Mère blafarde

Bien que les entretiens avec les nouveaux professionnels, parfois loufoques mais le plus souvent tenaces, la distraient de sa vie sentimentale chaotique, Barbara Hoffman est souvent effondrée le soir quand elle rentre chez elle. Elle n’a pourtant pas revu l’atroce film de Vincent Gallatino, Quand les sentiments s’arrêtent.
Elle n’a pas non plus assisté à un concert du chœur des orphelins.
Là-dessus, un éducateur qui s’occupe d’un de ses enfants resté dans le nord du pays avec leur père (gentil mais désespéré) l’a contactée pour lui parler de la situation de Bertrand (le fils) : son état physique et mental et aussi ses aventures avec la police.

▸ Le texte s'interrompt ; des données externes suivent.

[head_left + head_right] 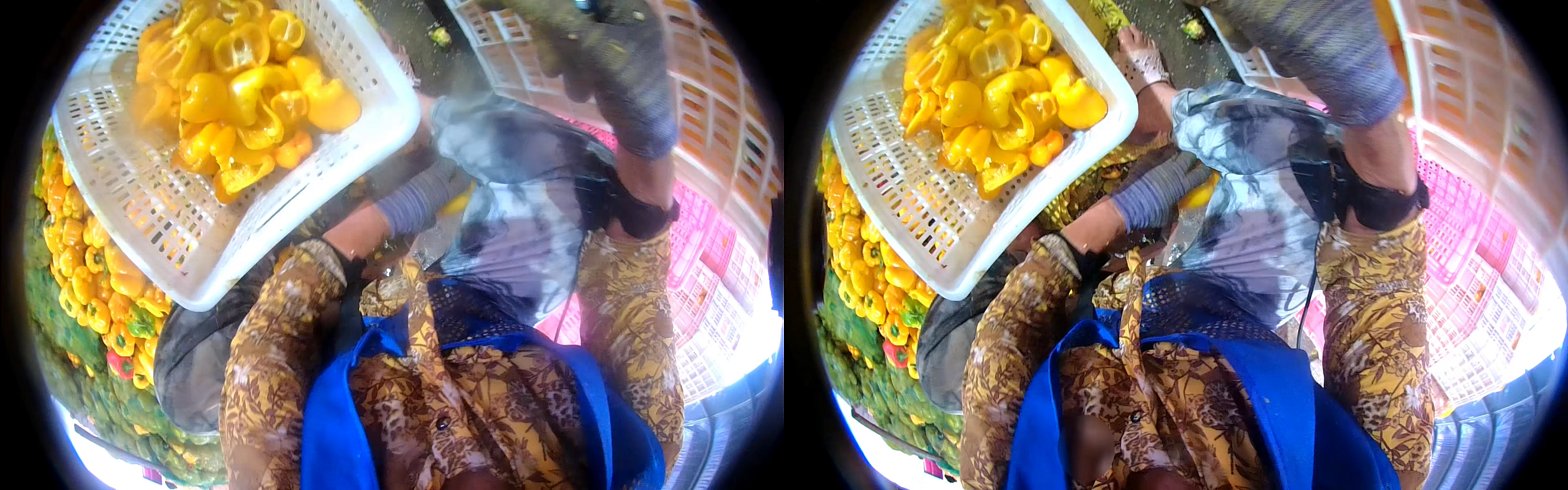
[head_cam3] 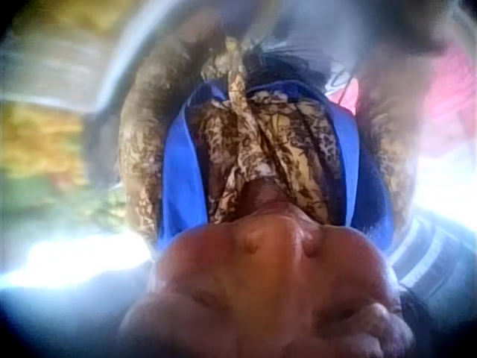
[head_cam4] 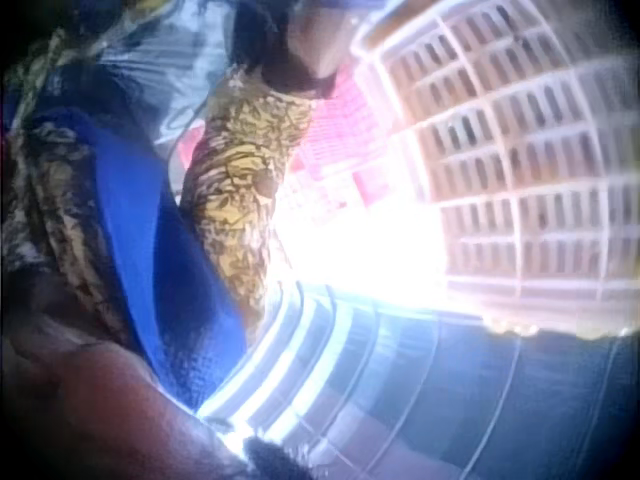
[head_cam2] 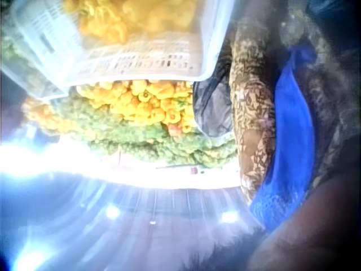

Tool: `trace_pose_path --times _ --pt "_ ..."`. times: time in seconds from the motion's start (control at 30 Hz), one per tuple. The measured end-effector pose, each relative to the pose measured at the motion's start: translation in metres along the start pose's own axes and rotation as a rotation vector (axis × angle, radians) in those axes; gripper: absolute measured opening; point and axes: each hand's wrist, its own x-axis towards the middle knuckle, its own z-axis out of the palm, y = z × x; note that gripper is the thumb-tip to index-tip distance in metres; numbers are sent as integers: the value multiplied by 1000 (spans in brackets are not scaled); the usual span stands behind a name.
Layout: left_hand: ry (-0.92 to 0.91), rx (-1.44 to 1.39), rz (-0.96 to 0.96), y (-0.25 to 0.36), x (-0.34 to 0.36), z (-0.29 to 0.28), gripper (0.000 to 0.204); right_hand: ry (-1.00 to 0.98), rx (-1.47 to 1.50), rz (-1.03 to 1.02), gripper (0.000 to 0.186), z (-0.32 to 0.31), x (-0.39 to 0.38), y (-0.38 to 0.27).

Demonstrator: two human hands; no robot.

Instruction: The person sits on the floor and sorts yellow bell peppers from a large pile into a white plastic basket. They pick up peppers one by one, inspect them, and place them into the basket, occasionally discarding unwanted pieces.

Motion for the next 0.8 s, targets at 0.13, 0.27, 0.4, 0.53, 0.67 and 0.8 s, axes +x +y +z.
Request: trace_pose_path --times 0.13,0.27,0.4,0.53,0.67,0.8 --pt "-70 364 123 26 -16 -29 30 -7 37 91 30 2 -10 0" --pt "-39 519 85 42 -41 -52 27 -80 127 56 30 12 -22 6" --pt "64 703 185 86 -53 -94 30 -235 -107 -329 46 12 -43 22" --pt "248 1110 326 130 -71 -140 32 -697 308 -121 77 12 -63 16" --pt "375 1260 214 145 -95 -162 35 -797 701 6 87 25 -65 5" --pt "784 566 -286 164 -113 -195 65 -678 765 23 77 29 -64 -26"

Comme elle s’étonnait de la situation, avait tendance à pointer la mollesse du père, l’éducateur a fini par lui dire qu’elle n’était rien d’autre qu’une abandonneuse.
– Mais je ne les ai jamais abandonnés !
– Si. Je suis désolé mais vous les avez abandonnés. Au moins eux le pensent. Vous les avez élevés jusqu’à l’adolescence, vous avez fait tout ce que devait faire une mère en apparence. Vos liens n’ont jamais été excellents mais vous les avez élevés. Puis vous avez quitté la ville pour venir ici et n’avez conservé avec vos enfants que le strict minimum de relations entre une mère et ses enfants. Comme s’il s’agissait d’une affaire finie. Vous les avez élevés et vous êtes partie. Ils ont vécu ça, tous les trois, vous pouvez me croire, comme un abandon. Désolé. Ils vous trouvent, comme on le dit maintenant, c’est l’expression de notre époque, mère blafarde.
– Mère blafarde ???
Quand la conversation a été terminée, Barbara Hoffman a essayé de joindre Marc Victor (lui aussi avait été traité d’abandonneur). Elle a laissé un message sur son répondeur.
Très occupé, absent à sa façon, il répétait tous les jours, de façon un peu obsessionnelle, un peu effrayante (comme s’il perdait la raison de temps en temps) sa prochaine intervention en Dark Vador, pour la fête annuelle des sapeurs pompiers et leurs enfants.
Barbara Hoffman a peur d’être devenue une mère blafarde sans même s’en être rendu compte.
Parfois elle semble embarrassée, hésitante, et ses pensées ne cessent de tourner dans sa tête, à la façon de chauve-souris la nuit autour d’un lampadaire.